Continetti's idea of McCain as a true post-partisan glosses over other character attributes that won't help his candidacy -- namely a tendency toward thrill-seeking (he enjoys placing large wagers on the bad-odds bets in the game of craps) and a personality that reveals the extent to which one man's maverick is another man's erratic decision-maker. Watching McCain spend the past few years abandoning the ideological heresies he racked up a few years earlier, his spell as a moderate Republican in the early Bush years looks less like a conversion than a fit of pique. A conservative Republican found himself beaten in the 2000 primary by an establishment-backed candidate and then spent years thumbing his nose as the establishment that beat him. But once he realized that this wasn't a path that led to the White House, he returned to his orthodox roots, literally embracing Bush and working hard to secure his re-election, and re-baptizing himself in the church of tax cuts. McCain's even gone so far as to hire Tucker Eskew, the hack Republican operative who was in charge of smearing him back in the 2000 South Carolina primary.
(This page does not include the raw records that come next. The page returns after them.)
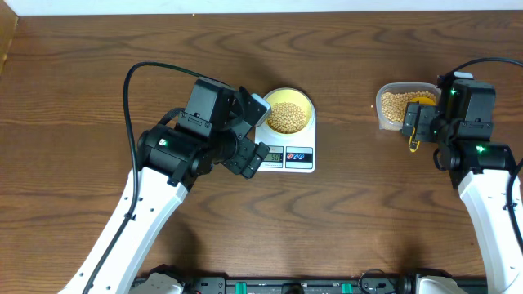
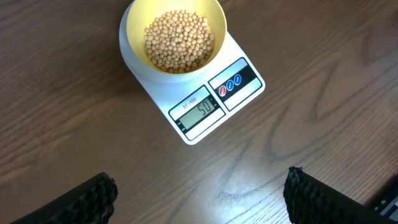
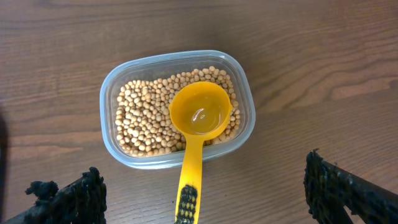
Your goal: Scoop item into bowl and weigh 50g on scale
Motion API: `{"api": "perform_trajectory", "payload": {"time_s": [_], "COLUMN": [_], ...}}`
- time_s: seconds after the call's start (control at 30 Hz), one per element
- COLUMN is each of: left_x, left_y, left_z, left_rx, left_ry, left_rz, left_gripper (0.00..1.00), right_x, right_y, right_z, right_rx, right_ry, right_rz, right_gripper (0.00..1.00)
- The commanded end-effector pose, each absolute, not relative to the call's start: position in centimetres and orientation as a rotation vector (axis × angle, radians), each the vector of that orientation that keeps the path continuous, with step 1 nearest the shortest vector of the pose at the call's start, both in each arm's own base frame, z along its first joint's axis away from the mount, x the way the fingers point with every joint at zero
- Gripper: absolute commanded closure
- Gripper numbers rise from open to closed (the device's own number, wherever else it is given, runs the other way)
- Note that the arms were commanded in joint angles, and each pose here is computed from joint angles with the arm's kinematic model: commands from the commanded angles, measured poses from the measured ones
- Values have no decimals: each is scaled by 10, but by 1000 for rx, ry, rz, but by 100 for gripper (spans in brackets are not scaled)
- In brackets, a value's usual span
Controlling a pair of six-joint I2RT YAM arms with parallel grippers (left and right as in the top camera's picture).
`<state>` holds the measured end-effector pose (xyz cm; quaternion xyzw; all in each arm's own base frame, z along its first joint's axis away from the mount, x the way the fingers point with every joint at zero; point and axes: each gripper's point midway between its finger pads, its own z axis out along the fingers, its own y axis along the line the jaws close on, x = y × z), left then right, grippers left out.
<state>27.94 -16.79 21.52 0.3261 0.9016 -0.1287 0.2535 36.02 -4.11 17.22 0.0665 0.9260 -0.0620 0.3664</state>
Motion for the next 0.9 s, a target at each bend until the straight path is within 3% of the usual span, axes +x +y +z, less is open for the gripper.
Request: {"api": "perform_trajectory", "payload": {"time_s": [0.0, 0.27, 0.87], "left_x": [280, 292, 309], "left_y": [-168, -174, -181], "left_z": [218, 210, 145], "left_rx": [897, 827, 430], "left_ry": [2431, 2459, 2779], "left_rz": [-352, -373, -435], "left_gripper": [12, 12, 12], "right_x": [359, 359, 359], "right_y": [-40, -40, -40], "right_z": [176, 176, 176], "right_rx": [150, 150, 150], "right_ry": [2371, 2371, 2371], "right_rz": [-176, -176, -176], "right_gripper": [1, 1, 1]}}
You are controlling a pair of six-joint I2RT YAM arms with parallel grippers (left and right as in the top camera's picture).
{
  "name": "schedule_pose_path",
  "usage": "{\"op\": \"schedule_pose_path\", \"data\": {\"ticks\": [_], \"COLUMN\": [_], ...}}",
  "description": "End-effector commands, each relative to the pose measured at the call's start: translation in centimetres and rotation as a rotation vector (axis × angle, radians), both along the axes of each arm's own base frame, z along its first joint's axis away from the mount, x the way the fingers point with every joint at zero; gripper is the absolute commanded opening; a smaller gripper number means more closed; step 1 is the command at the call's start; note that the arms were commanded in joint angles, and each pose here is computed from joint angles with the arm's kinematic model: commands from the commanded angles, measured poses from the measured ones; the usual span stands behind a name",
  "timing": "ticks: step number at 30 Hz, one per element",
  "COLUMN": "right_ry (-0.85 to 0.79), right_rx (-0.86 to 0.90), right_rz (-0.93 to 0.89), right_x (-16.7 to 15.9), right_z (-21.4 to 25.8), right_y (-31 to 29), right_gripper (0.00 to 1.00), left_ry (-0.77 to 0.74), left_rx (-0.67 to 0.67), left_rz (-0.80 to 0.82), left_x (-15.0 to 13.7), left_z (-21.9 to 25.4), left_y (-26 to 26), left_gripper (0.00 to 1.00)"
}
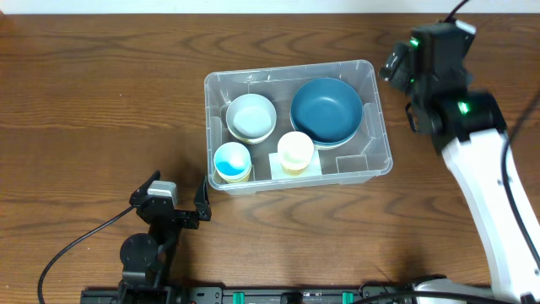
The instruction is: Pack container
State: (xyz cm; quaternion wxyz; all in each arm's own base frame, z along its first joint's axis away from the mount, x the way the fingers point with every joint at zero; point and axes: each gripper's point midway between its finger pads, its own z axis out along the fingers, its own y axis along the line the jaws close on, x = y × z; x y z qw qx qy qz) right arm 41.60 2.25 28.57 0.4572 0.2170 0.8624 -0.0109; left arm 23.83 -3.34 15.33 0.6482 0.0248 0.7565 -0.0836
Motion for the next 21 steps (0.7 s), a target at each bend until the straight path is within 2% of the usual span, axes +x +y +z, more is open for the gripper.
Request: {"op": "schedule_pose_path", "data": {"ticks": [1, 4, 8, 16, 21], "right_ry": [-0.102, -0.254, -0.364, -0.482, -0.565], "right_rx": [-0.068, -0.098, -0.118, -0.152, -0.206], "right_rz": [0.228, 0.362, 0.360, 0.385, 0.396], "right_x": [-1.0, -2.2, -5.3, -11.7, -14.3], "right_z": [1.2, 2.6, 2.6, -1.2, -3.6], "right_y": [1.6, 2.4, 0.7, -0.7, -0.7], "right_gripper": [0.99, 0.99, 0.99, 0.99, 0.99], "left_ry": [0.029, 0.029, 0.029, 0.029, 0.029], "left_rx": [0.021, 0.021, 0.021, 0.021, 0.021], "left_rz": [0.009, 0.009, 0.009, 0.009, 0.009], "left_x": [0.1, 0.1, 0.1, 0.1, 0.1], "left_z": [-1.5, -1.5, -1.5, -1.5, -1.5], "left_y": [0.2, 0.2, 0.2, 0.2, 0.2], "left_gripper": [0.98, 0.98, 0.98, 0.98, 0.98]}}
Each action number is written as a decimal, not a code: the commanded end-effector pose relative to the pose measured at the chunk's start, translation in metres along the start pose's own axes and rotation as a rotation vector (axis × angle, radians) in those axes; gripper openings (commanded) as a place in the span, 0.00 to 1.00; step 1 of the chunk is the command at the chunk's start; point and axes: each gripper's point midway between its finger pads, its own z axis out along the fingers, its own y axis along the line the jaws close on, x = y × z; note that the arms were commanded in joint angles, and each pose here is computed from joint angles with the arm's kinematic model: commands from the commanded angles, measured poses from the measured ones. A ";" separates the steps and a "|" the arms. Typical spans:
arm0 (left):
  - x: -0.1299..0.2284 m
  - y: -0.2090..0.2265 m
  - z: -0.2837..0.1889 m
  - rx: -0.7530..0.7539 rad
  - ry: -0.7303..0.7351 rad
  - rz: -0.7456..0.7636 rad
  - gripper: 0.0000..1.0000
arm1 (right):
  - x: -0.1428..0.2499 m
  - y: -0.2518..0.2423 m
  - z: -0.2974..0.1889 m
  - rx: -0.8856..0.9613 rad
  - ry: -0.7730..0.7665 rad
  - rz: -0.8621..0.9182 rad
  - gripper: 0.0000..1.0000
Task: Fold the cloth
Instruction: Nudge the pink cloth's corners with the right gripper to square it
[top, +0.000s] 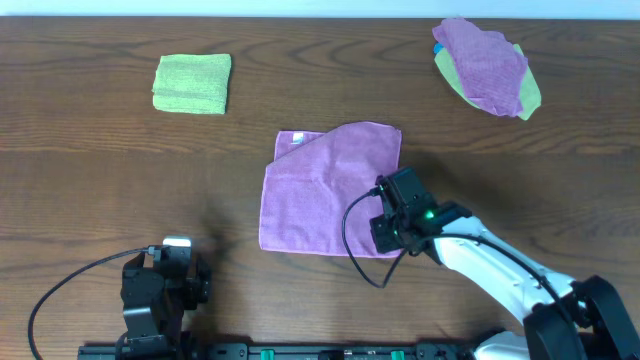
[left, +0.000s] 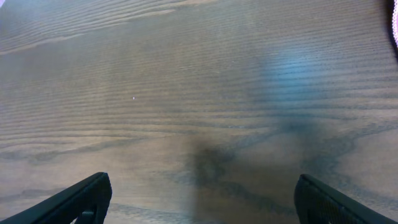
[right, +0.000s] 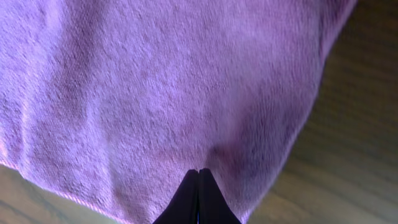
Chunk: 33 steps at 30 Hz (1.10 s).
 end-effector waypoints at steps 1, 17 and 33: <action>0.010 -0.002 0.004 0.003 0.028 0.000 0.95 | -0.004 0.001 0.005 -0.025 0.018 -0.002 0.02; 0.010 -0.002 0.004 0.003 0.028 0.000 0.95 | 0.038 -0.014 0.006 0.030 0.197 0.053 0.01; 0.010 -0.002 0.004 0.003 0.028 0.000 0.95 | 0.068 -0.044 -0.003 0.172 0.308 0.130 0.01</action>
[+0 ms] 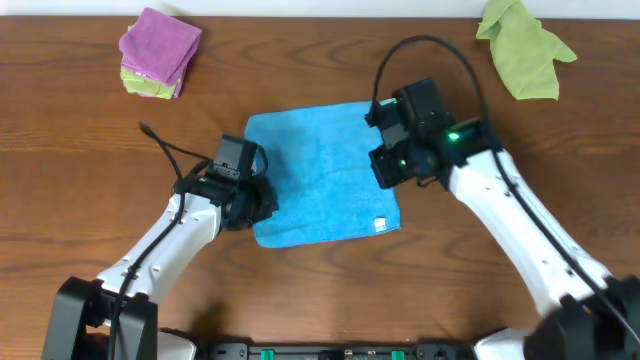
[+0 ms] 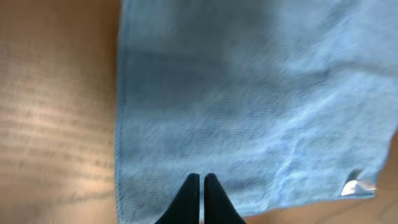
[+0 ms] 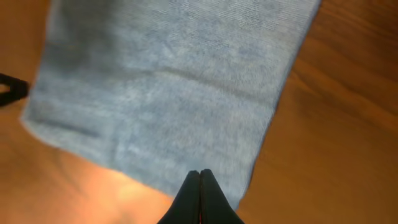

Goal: Fold the cloth
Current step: 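Move both grippers to the bottom corners of the blue cloth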

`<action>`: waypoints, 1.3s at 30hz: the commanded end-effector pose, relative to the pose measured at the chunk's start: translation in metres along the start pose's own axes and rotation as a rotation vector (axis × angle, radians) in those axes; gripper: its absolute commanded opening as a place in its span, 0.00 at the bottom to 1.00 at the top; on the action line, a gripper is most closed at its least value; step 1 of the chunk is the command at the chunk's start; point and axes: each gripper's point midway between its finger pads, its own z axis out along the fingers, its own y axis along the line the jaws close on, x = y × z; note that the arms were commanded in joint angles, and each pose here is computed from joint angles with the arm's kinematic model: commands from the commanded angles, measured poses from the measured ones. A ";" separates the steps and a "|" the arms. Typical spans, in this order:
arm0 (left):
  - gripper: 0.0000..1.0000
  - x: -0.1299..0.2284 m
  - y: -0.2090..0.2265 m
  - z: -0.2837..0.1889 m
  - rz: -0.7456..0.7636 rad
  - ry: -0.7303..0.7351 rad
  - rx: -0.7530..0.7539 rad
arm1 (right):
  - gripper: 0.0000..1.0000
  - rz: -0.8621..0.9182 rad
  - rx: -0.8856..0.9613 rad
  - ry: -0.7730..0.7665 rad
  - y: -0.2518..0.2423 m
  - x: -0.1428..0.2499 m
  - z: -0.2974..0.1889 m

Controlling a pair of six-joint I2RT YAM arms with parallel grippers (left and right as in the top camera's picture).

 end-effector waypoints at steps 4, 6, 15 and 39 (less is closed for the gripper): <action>0.10 0.009 -0.003 -0.021 -0.018 0.003 0.019 | 0.18 0.187 -0.054 -0.010 -0.024 0.032 -0.036; 0.24 0.007 -0.009 -0.034 -0.006 -0.032 0.051 | 0.22 0.227 -0.099 -0.005 -0.025 0.045 -0.035; 0.68 0.041 0.004 -0.042 -0.056 0.017 0.092 | 0.40 0.338 -0.295 0.046 -0.010 0.095 -0.009; 0.60 0.042 0.041 -0.003 -0.100 -0.052 0.025 | 0.38 0.370 -0.132 0.101 -0.032 0.132 0.045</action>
Rather than being the victim of his own post-partisanship, as Continetti argues, today McCain is in a downward spiral of ever-intensifying right-wingery even at a time when the American right has rarely been less popular. Many expected him to try to pull the plane up once the primaries were over, but the decision to re-re-invent himself is not so easily undone. For one thing, three ideological makeovers in ten years might be too much even for McCain's most credulous fans in the press. But beyond that, the more he damages his maverick brand the more McCain comes to depend on the conservative establishment -- on the Bush bundlers, on the dirty energy interests, on the Christian right activists he once derided as agents of intolerance -- an establishment whose current bad reputation necessitates a campaign strategy grounded in Eskew-style smear-merchant tactics. What's more, there's a chance it could work. But for the moment, the odds don't look good -- the public's in the mood for change, and McCain long ago got off the path where he could credibly offer it.
Matthew Yglesias is senior editor at the Center for American Progress Action Fund and blogs at yglesias.thinkprogress.org.